___ Source material
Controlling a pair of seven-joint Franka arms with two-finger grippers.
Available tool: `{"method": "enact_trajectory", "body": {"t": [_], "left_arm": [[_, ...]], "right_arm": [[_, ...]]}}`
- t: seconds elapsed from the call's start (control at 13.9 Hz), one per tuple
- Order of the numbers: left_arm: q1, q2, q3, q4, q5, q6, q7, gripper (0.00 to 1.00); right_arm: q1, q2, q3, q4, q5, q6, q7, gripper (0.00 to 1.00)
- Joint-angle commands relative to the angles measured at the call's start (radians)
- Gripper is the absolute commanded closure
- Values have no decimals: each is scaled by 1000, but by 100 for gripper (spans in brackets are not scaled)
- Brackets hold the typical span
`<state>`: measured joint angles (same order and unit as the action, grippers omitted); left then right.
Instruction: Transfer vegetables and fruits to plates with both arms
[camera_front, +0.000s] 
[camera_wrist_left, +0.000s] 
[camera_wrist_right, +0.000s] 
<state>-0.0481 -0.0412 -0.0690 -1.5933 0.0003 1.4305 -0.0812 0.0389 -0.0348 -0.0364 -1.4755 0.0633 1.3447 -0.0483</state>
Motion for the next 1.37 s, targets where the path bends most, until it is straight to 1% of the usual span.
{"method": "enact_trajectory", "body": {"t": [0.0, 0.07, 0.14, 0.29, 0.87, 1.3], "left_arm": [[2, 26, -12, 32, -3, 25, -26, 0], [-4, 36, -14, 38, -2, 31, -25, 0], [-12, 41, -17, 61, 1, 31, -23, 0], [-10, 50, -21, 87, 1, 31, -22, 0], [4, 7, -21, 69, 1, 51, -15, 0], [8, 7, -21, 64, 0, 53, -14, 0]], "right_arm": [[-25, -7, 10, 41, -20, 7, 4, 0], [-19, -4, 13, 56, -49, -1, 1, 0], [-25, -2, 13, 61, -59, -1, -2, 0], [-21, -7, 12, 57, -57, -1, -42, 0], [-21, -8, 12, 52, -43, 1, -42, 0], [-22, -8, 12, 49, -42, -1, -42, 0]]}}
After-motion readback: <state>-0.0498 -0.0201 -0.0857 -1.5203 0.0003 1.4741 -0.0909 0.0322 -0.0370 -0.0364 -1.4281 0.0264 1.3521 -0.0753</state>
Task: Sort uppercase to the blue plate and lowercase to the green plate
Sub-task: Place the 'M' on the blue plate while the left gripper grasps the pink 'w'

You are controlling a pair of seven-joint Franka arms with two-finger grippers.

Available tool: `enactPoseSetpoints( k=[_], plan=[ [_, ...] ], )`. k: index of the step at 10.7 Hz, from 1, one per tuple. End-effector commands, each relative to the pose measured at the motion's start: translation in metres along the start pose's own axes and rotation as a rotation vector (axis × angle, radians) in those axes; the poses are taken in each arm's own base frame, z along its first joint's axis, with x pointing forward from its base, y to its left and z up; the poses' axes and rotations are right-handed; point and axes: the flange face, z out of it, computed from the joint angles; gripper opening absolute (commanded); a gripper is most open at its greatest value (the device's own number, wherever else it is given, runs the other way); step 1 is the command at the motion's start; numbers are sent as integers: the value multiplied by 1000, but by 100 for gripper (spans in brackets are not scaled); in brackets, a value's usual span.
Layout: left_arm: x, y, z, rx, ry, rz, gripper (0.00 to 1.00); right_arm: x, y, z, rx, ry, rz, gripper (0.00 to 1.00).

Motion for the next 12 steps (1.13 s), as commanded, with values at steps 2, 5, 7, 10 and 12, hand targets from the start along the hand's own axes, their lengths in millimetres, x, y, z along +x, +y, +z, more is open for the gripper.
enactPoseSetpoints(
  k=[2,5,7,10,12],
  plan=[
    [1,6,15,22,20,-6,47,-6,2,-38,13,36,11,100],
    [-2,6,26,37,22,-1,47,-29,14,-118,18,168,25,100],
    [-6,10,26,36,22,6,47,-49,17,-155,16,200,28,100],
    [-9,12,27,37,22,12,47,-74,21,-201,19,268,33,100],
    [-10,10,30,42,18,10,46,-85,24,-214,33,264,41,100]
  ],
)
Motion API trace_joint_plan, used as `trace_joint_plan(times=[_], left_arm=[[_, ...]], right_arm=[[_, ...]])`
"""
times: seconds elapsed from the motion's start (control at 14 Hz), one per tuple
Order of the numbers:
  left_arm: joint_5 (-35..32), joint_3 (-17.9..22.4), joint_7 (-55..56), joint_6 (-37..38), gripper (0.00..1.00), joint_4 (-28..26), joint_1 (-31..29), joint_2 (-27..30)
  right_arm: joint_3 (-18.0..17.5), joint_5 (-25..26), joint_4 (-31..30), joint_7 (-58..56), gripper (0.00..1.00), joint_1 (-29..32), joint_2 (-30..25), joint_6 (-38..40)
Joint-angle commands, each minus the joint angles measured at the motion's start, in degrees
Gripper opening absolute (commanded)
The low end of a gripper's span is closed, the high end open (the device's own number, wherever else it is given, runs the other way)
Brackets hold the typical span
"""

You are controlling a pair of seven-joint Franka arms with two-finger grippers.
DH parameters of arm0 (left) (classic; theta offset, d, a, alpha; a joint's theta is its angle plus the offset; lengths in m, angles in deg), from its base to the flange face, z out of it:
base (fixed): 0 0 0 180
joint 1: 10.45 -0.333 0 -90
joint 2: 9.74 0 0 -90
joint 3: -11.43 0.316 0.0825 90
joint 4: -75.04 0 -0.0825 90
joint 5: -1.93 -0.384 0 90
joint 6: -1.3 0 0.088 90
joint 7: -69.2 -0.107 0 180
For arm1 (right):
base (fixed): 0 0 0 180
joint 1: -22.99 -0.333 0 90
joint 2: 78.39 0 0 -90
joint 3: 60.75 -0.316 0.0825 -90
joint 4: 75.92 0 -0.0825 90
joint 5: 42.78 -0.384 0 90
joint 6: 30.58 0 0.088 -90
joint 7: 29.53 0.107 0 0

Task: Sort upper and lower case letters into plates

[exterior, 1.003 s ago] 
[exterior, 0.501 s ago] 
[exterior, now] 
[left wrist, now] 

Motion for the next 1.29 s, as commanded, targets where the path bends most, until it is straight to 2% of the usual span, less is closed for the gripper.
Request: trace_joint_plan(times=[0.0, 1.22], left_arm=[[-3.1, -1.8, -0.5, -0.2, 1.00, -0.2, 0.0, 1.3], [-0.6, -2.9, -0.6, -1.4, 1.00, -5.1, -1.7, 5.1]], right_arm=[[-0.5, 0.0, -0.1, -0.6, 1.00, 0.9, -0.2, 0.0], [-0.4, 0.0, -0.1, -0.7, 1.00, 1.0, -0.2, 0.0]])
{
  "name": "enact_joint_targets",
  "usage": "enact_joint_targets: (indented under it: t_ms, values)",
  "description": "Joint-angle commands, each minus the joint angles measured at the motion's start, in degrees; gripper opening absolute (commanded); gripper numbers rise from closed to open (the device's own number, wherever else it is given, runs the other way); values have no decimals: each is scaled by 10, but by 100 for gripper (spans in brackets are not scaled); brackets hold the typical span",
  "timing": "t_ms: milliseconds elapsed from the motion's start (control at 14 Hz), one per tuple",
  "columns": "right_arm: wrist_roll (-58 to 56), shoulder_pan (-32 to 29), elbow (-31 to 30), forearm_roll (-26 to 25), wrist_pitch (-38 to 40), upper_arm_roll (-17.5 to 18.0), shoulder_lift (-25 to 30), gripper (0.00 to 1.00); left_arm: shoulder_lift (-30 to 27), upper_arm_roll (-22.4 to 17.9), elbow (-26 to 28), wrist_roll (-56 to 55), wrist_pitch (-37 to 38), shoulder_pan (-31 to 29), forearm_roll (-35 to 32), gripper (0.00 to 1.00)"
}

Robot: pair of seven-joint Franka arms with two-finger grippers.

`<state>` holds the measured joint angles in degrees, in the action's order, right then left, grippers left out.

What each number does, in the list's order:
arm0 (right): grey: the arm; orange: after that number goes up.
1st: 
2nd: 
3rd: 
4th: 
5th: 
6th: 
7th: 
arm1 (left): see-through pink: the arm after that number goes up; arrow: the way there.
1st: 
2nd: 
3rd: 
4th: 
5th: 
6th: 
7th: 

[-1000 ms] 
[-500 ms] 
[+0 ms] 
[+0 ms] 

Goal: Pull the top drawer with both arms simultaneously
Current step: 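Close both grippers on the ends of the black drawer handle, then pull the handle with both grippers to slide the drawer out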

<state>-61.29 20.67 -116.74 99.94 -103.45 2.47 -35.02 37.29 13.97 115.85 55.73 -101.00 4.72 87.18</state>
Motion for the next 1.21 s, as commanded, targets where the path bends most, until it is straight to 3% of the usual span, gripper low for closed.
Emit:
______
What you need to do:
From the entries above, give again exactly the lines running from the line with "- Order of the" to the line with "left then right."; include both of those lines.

Exercise response:
- Order of the numbers: left_arm: q1, q2, q3, q4, q5, q6, q7, gripper (0.00 to 1.00); right_arm: q1, q2, q3, q4, q5, q6, q7, gripper (0.00 to 1.00)
- Joint-angle commands relative to the angles measured at the call's start (radians)
- Gripper is the absolute commanded closure
- Values have no decimals: each is scaled by 1000, but by 100 for gripper (spans in brackets are not scaled)
- Brackets hold the typical span
`<state>`: measured joint angles (same order and unit as the action, grippers omitted); left then right.

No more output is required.